Plan C | |
Director: | Tracy Droz Tragos |
Producer: | Tracy Droz Tragos |
Music: | Nathan Halpern |
Editing: | Meredith Raithel Perry |
Runtime: | 99 minutes |
Country: | United States |
Language: | English |
Plan C is a 2023 American documentary film produced and directed by Tracy Droz Tragos. The film centers around ongoing grassroots efforts to provide access to abortion across the United States through the distribution of abortion pills in the wake of Dobbs v. Jackson Women's Health Organization, a landmark U.S. Supreme Court decision that overturned Roe v. Wade.[1] [2] [3]
Plan C premiered at the Sundance Film Festival on January 23, 2023, and was released on October 6, 2023.[4]
Plan C focuses on efforts by the grassroots organization of the same name to expand access to abortion across the United States via the distribution of at-home abortion pills through mail and the internet.
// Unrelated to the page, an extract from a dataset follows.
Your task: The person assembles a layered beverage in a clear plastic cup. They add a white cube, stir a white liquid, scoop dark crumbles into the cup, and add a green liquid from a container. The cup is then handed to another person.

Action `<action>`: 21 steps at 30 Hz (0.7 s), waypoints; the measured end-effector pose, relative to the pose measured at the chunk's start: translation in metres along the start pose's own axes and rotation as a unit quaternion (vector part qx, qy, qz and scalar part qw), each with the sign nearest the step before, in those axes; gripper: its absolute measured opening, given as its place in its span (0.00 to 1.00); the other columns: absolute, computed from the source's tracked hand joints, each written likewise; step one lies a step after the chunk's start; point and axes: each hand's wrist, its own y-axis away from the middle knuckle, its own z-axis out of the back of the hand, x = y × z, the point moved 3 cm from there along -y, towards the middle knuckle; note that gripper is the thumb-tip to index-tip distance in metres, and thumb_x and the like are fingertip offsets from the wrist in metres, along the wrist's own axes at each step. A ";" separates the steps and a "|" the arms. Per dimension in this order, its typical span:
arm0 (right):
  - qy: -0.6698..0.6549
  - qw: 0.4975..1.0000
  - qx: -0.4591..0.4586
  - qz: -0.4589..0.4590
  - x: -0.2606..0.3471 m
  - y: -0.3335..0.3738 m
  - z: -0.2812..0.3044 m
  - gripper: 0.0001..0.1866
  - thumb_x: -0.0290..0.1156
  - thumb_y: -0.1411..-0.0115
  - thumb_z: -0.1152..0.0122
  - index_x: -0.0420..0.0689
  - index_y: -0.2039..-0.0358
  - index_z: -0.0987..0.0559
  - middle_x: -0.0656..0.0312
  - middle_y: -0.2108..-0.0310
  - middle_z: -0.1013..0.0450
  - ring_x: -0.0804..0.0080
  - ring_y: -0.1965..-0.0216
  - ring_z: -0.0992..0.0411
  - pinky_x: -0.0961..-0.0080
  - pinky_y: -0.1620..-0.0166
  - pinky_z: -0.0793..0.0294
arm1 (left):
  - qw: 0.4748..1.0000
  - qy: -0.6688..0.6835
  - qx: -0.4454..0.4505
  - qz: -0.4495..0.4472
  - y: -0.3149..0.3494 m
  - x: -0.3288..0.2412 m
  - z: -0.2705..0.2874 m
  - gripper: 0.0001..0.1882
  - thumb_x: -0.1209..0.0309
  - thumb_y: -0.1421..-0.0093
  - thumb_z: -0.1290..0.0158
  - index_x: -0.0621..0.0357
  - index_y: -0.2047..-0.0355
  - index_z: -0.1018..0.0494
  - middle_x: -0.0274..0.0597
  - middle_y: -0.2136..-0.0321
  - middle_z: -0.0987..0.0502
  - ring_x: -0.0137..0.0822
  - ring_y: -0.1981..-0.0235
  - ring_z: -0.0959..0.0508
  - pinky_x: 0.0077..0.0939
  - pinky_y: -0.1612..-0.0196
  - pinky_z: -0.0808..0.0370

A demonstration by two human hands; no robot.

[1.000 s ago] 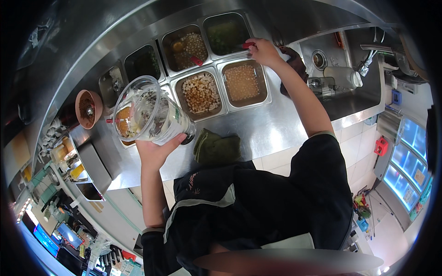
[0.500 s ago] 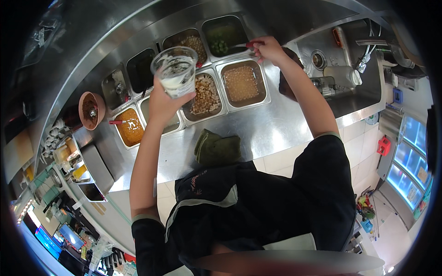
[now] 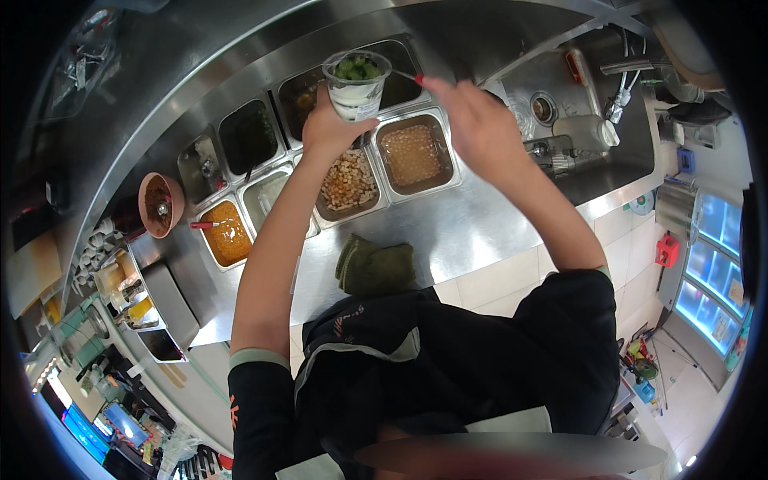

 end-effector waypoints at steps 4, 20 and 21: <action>0.116 0.991 -0.041 0.058 0.023 0.008 0.024 0.25 0.22 0.53 0.45 0.43 0.51 0.27 0.60 0.73 0.31 0.68 0.75 0.30 0.78 0.73 0.28 | 0.997 0.061 -0.026 -0.043 0.001 -0.007 -0.007 0.47 0.59 0.66 0.31 0.59 0.47 0.43 0.52 0.59 0.24 0.50 0.57 0.23 0.38 0.55 0.27; -0.462 0.794 0.062 -0.389 -0.087 0.060 -0.206 0.22 0.29 0.41 0.44 0.39 0.46 0.31 0.58 0.60 0.24 0.78 0.72 0.26 0.85 0.76 0.28 | 0.931 0.238 -0.272 -0.051 0.268 0.051 0.176 0.55 0.64 0.69 0.28 0.61 0.41 0.45 0.44 0.50 0.30 0.37 0.47 0.31 0.32 0.43 0.36; -0.484 0.779 0.045 -0.395 -0.071 0.055 -0.207 0.23 0.27 0.42 0.44 0.40 0.45 0.31 0.58 0.58 0.24 0.76 0.71 0.26 0.83 0.75 0.28 | 0.922 0.233 -0.308 -0.029 0.313 0.054 0.198 0.55 0.64 0.69 0.28 0.61 0.41 0.46 0.44 0.50 0.30 0.37 0.47 0.31 0.32 0.43 0.36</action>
Prior to Plan C, producer-director Tracy Droz Tragos directed Abortion: Stories Women Tell, a 2016 documentary film with similar subject matter. Some time after Brett Kavanaugh was appointed as an associate justice of the U.S. Supreme Court in 2018, a decision which Tragos felt heralded the eventual overturning of Roe v. Wade, Tragos met Francine Coeytaux, co-founder of the Plan C organization, in Los Angeles, California. During the COVID-19 pandemic in 2020, amidst recommendations and orders to refrain from visiting hospitals and healthcare centers except when in need of essential services (which, Tragos noted, in states like Texas, did not include abortion procedures, which were deemed non-essential), Coeytaux and others decided, "We're going to put out this call to arms and see if folks in the United States will finally step forward and mail pills to their patients."
Plan C was produced over the course of four years. Regarding the film's interviewees, Tragos stated, "Because I had made a previous film about abortion access, there was a bit of a trust built in. So, I'm glad to say it wasn't as hard as if I was coming at it from scratch. Francine made a lot of introductions. There's a lot of trust-building, and that has to happen."